Good wine is said to need no bush, but the acceptability of that at the Holly-bush to men who frequented Powlet’s and ‘knew a hawk from a hernshaw,’ where honest port and good claret were in question, had given a prestige to the wayside inn, not lost even when these lines were first written, especially in the estimation of literary men. One must put a mask on (as the women did who listened to his plays) to penetrate the pleasant parlour during the symposia, at which the handsome, but vicious and immoral Wycherley presided. No such compromise in modesty is needed when Goldsmith turns host, and entertains at no small cost (for the little inn had always a reputation for its cuisine), Garrick, Sir Joshua, Boswell, and the Great Leviathan of learning, Dr. Johnson. I forget the occasion on which the dinner at the Holly-bush came off. I have no doubt it commemorated some rare event that had put money in the pocket of our improvident author—the profits of ‘The Good-Natured Man,’ perhaps.
Sir Joshua Reynolds.
We all know how warmly and truly Johnson regarded Goldsmith, and yet he was capable of wounding him to the quick by his cruel pleasantries. On one occasion—let us hope it was not this—when Goldy, a little jealous of the success of Beattie’s ‘Essay on Truth,’ exclaimed, ‘Here’s a stir about a fellow that has written one book, and I have written many’—‘Ah, doctor, doctor,’ observed the terrible man, ‘there go two-and-forty sixpences to one guinea.’ But time has justified poor Goldy, and the ‘Deserted Village’ is still read, and the delightful ‘Vicar of Wakefield’; Moses and the rest of the Primrose family live on, perennial as their name; while Beattie, except by bookmen, is almost wholly forgotten.[153]
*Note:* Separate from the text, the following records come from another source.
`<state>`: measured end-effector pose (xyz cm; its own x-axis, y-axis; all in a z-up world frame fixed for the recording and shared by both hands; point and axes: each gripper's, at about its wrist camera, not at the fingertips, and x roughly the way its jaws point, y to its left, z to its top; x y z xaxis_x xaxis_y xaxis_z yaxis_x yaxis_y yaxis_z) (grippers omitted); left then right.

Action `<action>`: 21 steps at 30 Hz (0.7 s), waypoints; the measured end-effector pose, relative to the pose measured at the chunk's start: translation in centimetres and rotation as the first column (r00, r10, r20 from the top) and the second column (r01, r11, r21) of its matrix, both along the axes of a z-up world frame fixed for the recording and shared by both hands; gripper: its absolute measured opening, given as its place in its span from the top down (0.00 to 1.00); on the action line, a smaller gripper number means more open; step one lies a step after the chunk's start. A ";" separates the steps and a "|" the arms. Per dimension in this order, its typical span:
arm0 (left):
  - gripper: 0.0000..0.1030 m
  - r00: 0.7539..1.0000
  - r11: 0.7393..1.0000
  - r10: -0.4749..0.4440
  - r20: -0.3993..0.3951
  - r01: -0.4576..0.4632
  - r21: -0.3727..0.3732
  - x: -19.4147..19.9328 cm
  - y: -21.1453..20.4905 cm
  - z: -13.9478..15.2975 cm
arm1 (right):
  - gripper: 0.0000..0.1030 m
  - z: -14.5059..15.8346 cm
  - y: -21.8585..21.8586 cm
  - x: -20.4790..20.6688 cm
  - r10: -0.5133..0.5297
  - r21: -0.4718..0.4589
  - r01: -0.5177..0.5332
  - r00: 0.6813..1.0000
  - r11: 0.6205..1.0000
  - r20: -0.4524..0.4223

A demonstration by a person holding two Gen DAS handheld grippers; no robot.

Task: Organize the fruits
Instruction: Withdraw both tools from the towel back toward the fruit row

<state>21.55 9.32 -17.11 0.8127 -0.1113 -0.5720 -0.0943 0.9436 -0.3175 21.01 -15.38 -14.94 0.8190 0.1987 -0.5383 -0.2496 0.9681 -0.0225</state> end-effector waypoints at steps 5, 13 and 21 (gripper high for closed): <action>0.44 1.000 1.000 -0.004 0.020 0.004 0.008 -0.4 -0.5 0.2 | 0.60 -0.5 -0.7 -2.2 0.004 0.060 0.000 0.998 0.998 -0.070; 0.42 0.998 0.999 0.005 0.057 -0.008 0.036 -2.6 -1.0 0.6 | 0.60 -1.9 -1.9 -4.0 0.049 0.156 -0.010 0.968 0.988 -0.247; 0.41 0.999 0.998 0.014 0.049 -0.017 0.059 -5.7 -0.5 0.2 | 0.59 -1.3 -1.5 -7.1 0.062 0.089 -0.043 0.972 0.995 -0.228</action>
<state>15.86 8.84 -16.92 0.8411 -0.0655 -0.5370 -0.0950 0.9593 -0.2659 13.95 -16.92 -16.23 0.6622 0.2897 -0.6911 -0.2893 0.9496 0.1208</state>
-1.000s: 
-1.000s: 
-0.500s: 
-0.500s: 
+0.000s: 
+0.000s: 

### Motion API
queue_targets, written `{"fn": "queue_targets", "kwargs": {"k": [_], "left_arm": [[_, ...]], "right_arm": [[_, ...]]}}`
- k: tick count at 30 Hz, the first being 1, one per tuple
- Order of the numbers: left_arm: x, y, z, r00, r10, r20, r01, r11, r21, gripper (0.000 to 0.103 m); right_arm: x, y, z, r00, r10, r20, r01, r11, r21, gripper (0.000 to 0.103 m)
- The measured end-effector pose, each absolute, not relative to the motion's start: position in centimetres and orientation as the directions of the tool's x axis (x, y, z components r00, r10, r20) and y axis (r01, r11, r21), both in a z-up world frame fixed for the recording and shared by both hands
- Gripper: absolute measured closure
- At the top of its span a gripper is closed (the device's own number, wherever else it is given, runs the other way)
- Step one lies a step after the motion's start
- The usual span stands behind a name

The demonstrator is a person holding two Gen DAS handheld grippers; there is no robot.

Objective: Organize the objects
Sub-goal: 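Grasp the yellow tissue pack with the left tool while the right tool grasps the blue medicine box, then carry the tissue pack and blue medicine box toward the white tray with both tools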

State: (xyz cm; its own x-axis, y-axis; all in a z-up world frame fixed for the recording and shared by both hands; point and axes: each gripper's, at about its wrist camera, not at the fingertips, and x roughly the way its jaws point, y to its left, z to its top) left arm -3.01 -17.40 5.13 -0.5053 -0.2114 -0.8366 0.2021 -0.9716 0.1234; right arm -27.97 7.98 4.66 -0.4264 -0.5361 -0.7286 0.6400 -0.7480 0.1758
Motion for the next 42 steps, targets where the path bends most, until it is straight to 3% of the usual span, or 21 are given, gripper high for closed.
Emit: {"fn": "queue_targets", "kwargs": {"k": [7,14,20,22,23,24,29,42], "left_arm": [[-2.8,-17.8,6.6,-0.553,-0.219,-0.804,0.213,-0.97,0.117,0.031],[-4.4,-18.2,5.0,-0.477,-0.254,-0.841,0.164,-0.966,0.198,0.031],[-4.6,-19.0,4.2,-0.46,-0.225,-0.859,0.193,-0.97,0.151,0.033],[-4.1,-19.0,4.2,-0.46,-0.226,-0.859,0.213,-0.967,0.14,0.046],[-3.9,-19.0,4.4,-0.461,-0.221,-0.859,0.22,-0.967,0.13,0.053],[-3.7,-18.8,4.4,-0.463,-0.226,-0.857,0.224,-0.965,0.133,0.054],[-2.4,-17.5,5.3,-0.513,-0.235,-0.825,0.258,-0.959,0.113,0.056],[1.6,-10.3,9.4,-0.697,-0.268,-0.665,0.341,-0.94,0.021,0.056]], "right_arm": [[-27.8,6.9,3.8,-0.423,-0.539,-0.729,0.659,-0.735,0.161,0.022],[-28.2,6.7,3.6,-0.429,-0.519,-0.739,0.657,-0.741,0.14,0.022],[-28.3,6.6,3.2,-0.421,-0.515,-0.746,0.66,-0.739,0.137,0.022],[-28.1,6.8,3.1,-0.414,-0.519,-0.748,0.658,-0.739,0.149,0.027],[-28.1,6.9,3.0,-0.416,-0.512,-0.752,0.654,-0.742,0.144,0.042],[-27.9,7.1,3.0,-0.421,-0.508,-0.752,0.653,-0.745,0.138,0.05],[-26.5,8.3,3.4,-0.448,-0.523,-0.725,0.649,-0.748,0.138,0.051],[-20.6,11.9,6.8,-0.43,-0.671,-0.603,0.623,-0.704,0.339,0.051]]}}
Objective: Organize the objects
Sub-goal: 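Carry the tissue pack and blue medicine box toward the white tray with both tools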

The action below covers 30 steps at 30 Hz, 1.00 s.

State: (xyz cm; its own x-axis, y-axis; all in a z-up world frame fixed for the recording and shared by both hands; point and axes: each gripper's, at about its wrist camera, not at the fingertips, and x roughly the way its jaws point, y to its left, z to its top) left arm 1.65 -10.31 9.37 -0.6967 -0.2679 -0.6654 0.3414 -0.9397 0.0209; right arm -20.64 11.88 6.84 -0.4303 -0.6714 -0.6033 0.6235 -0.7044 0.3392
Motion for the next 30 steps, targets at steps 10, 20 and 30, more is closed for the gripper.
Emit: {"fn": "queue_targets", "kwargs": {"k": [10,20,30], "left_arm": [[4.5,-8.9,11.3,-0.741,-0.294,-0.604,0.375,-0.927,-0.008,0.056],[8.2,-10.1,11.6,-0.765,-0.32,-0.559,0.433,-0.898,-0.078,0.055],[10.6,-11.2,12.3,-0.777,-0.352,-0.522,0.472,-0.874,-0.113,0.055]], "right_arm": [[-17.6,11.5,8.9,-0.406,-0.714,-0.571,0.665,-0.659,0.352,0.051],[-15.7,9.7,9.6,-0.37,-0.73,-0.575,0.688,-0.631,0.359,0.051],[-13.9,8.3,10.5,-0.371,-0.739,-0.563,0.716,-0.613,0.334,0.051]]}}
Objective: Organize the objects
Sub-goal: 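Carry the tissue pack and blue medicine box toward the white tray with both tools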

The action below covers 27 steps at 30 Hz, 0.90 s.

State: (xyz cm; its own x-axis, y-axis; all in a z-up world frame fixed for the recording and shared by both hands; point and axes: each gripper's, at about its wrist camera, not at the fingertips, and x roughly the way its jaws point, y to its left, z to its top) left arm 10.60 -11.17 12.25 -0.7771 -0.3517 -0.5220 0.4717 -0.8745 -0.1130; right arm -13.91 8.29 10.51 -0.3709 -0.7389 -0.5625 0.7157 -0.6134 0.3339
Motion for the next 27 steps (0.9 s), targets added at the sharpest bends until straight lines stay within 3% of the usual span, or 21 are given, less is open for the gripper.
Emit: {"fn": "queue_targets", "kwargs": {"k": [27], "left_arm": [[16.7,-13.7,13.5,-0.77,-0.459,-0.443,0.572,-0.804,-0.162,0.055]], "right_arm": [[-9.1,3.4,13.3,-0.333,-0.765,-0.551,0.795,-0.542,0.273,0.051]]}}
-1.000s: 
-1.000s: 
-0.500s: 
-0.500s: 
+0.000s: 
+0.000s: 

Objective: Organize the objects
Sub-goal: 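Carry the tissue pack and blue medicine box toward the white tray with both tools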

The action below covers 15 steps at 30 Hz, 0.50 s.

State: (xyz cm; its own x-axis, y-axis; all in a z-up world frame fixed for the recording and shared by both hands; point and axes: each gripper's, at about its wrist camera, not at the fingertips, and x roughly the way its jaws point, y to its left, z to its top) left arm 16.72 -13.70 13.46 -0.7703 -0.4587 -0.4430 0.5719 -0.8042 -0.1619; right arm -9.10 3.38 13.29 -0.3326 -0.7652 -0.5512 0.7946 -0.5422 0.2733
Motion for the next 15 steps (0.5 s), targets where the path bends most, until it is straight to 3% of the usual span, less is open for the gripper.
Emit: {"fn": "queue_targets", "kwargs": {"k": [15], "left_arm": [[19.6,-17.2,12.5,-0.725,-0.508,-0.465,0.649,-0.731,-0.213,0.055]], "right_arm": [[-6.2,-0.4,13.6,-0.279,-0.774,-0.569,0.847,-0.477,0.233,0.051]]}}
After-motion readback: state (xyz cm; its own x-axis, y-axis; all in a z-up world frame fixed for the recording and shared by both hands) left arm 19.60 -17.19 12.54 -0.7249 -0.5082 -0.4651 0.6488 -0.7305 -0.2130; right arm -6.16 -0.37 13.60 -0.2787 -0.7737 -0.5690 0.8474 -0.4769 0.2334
Telford, Leigh Hunt, and Lamb, showed the same faith in the capital cellar and culinary skill to be found at the Holly-bush Tavern. Modern men of their craft have been of the same opinion, and the inn continued till recent times to be a favourite with literary men and artists. The Holly-bush had also the honour (perhaps has it still) of being the headquarters of the Masonic Lodge of St. John; but otherwise its prestige has departed. The Assembly-Room, if it exists, is now the meeting-place of political and other local clubs, and its exterior and surroundings are so altered as to be scarcely recognisable to one who first saw it half a century ago.
To return to the sister eminence, Windmill Hill, so called from having been the site of one of the two windmills that anciently added to the picturesque charms of Hampstead, the mound on which it stood was, when I first knew this delightful spot, plainly discernible in the artificially rising ground on which Netley Cottage stands. In Elizabeth’s time another windmill stood in a field near the church, which Gerard distinguished as the habitat of the white butterfly orchis.
But it is not from its antiquity, old as it is, that Windmill Hill derives its interest, but from the fact of its having been the place of residence for many years of a woman of genius, whose celebrity, so to speak, still clings to it; for apart from Joanna Baillie’s connection with it, there is little to be said of Windmill Hill.[154]